(Given information Opens)

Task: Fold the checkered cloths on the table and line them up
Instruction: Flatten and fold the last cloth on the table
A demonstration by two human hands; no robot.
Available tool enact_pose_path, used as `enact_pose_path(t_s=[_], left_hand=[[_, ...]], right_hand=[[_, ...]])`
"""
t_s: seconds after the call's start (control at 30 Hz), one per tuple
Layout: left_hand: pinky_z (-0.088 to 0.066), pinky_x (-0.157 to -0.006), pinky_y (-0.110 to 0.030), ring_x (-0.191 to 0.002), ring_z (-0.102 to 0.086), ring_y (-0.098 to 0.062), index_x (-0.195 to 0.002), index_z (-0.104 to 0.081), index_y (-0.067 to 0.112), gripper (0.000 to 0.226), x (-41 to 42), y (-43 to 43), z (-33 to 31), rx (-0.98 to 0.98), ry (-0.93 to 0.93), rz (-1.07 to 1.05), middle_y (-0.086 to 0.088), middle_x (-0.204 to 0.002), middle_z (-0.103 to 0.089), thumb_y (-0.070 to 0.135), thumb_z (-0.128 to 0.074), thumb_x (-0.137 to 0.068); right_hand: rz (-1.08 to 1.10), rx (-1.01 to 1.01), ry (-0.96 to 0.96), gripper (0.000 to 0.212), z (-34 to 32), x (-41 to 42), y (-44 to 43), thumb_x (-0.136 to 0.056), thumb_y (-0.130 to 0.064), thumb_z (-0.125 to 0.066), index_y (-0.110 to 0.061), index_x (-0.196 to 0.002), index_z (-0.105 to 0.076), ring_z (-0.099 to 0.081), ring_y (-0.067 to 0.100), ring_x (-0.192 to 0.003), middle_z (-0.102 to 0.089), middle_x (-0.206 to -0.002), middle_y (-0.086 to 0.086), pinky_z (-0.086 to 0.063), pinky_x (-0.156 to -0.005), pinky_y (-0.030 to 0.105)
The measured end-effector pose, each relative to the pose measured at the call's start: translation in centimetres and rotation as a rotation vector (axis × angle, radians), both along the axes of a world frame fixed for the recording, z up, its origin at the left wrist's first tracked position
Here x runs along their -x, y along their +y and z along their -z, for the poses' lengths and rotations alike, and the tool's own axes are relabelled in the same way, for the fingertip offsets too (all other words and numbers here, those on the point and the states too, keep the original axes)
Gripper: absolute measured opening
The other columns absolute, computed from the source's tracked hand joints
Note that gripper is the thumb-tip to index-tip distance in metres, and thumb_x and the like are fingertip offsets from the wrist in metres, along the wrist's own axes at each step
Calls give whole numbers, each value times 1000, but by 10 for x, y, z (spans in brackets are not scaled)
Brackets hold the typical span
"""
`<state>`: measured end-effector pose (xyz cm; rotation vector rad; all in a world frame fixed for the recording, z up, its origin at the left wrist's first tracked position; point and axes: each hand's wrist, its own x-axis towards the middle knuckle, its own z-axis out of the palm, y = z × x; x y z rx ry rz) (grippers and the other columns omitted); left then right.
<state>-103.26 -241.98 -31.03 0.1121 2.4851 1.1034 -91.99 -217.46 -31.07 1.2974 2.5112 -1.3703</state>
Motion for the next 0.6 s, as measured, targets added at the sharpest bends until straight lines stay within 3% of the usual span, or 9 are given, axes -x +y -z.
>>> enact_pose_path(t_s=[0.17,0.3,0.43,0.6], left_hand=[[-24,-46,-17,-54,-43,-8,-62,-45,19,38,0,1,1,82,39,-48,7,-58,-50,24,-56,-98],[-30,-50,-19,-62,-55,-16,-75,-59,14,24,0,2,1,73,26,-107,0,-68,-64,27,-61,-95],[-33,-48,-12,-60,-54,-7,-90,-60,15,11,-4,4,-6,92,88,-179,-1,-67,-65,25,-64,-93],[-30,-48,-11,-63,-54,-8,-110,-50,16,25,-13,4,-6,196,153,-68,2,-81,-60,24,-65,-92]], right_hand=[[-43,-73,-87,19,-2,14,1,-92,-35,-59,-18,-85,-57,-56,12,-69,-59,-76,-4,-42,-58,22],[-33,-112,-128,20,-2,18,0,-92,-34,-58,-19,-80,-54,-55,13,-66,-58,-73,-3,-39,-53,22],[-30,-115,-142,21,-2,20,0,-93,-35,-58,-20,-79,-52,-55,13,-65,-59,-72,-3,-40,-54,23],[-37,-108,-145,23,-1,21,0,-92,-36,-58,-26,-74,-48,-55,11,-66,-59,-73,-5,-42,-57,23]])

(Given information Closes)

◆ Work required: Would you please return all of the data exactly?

◆ Task solution:
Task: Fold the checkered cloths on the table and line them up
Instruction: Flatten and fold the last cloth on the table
A demonstration by two human hands; no robot.
Available tool enact_pose_path, used as `enact_pose_path(t_s=[_], left_hand=[[_, ...]], right_hand=[[_, ...]])`
"""
t_s: seconds after the call's start (control at 30 Hz), one per tuple
Layout: left_hand: pinky_z (-0.088 to 0.066), pinky_x (-0.157 to -0.006), pinky_y (-0.110 to 0.030), ring_x (-0.191 to 0.002), ring_z (-0.102 to 0.086), ring_y (-0.098 to 0.062), index_x (-0.195 to 0.002), index_z (-0.104 to 0.081), index_y (-0.067 to 0.112), gripper (0.000 to 0.226), x (-41 to 42), y (-43 to 43), z (-33 to 31), rx (-0.98 to 0.98), ry (-0.93 to 0.93), rz (-1.07 to 1.05), middle_y (-0.086 to 0.088), middle_x (-0.204 to 0.002), middle_z (-0.103 to 0.089), thumb_y (-0.070 to 0.135), thumb_z (-0.128 to 0.074), thumb_x (-0.137 to 0.068); right_hand: rz (-1.08 to 1.10), rx (-1.01 to 1.01), ry (-0.96 to 0.96), gripper (0.000 to 0.212), z (-34 to 32), x (-41 to 42), y (-44 to 43), thumb_x (-0.136 to 0.056), thumb_y (-0.130 to 0.064), thumb_z (-0.125 to 0.066), index_y (-0.110 to 0.061), index_x (-0.196 to 0.002), index_z (-0.105 to 0.076), ring_z (-0.099 to 0.081), ring_y (-0.067 to 0.100), ring_x (-0.192 to 0.003), middle_z (-0.102 to 0.089), middle_x (-0.206 to -0.002), middle_y (-0.086 to 0.086), pinky_z (-0.086 to 0.063), pinky_x (-0.156 to -0.005), pinky_y (-0.030 to 0.105)
The measured end-effector pose, each relative to the pose measured at the call's start: translation in centimetres and rotation as a rotation vector (axis × angle, radians), both along the axes of a world frame fixed for the recording, z up, its origin at the left wrist's first tracked position
Here x runs along their -x, y along their +y and z along their -z, for the poses' lengths and rotations alike, and the tool's own axes are relabelled in the same way, for the fingertip offsets too (all other words and numbers here, those on the point and the states too, keep the original axes)
Gripper: absolute measured opening
The other columns absolute, computed from the source's tracked hand joints
Note that gripper is the thumb-tip to index-tip distance in metres, and thumb_x and the like are fingertip offsets from the wrist in metres, along the wrist's own axes at each step
Calls give whole numbers, each value times 1000, but by 10 for x, y, z (spans in brackets are not scaled)
Brackets hold the typical span
"""
`<state>`: measured end-effector pose (xyz cm; rotation vector rad; all in a world frame fixed for the recording, z up, its origin at the left wrist's first tracked position; point and axes: each hand's wrist, its own x-axis towards the middle knuckle, its own z-axis out of the palm, y = z × x; x y z rx ry rz) (grippers and the other columns omitted); left then right.
<state>-103.26 -241.98 -31.03 0.1121 2.4851 1.1034 -91.99 -217.46 -31.07 1.2974 2.5112 -1.3703</state>
Motion for the next 0.6 s, as measured, targets added at the sharpest bends until straight lines stay within 3% of the usual span, or 9 are given, axes -x +y -z.
>>> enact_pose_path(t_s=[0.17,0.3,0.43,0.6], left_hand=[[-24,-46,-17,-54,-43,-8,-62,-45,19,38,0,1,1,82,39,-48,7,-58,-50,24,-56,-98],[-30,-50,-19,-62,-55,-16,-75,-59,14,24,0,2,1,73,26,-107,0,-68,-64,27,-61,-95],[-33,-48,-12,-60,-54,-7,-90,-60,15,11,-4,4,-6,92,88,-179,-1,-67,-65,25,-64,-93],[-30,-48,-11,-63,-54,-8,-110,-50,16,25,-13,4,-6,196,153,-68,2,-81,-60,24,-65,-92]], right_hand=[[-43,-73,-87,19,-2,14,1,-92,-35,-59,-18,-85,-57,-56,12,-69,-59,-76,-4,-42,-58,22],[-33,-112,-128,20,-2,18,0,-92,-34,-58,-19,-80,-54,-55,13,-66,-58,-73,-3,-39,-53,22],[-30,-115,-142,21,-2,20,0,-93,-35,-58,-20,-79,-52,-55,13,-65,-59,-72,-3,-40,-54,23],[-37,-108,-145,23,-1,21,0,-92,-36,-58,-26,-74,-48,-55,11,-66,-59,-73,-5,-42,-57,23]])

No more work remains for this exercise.